**Exercise details**
Check every line below for the word "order" and show those that hold it.

**Recorded information**
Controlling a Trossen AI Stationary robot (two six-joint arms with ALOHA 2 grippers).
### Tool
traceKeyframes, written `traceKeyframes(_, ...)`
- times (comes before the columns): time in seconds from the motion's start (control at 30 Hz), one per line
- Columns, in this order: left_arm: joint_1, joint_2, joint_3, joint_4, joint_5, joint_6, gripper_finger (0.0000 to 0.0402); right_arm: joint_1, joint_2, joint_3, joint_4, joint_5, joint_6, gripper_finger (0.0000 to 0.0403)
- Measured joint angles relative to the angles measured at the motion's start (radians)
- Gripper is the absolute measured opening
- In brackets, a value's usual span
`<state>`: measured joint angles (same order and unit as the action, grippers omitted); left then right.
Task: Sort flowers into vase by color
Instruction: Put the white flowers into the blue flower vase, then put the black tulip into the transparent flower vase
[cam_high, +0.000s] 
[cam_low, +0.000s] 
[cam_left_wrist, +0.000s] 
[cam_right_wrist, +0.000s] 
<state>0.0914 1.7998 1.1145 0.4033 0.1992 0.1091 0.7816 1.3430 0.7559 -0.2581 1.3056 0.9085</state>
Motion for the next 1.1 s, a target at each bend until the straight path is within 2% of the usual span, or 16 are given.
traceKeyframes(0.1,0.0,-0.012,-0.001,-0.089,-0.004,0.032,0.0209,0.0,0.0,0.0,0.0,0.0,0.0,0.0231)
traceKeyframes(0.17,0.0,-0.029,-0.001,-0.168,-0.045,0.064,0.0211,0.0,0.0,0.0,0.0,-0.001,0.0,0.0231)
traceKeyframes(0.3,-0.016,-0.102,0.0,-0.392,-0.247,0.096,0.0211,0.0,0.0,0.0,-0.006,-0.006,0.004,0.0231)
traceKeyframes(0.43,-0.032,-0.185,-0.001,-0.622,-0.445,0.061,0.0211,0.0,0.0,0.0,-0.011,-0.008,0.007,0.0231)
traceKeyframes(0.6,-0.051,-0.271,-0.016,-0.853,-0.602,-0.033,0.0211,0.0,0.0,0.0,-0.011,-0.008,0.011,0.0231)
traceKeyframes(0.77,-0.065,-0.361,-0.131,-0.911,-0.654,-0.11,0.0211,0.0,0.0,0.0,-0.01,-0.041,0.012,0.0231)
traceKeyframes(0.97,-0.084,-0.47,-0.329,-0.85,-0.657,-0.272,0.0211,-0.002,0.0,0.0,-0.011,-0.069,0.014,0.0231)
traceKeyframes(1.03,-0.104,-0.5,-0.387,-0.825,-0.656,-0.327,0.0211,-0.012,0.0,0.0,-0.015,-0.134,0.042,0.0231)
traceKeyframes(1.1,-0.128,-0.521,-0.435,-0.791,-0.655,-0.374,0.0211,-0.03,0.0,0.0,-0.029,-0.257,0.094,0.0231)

**Result**
- Columns, in this order: left_arm: joint_1, joint_2, joint_3, joint_4, joint_5, joint_6, gripper_finger (0.0000 to 0.0402); right_arm: joint_1, joint_2, joint_3, joint_4, joint_5, joint_6, gripper_finger (0.0000 to 0.0403)
`<state>`: measured joint angles (same order and unit as the action, grippers omitted); left then right.

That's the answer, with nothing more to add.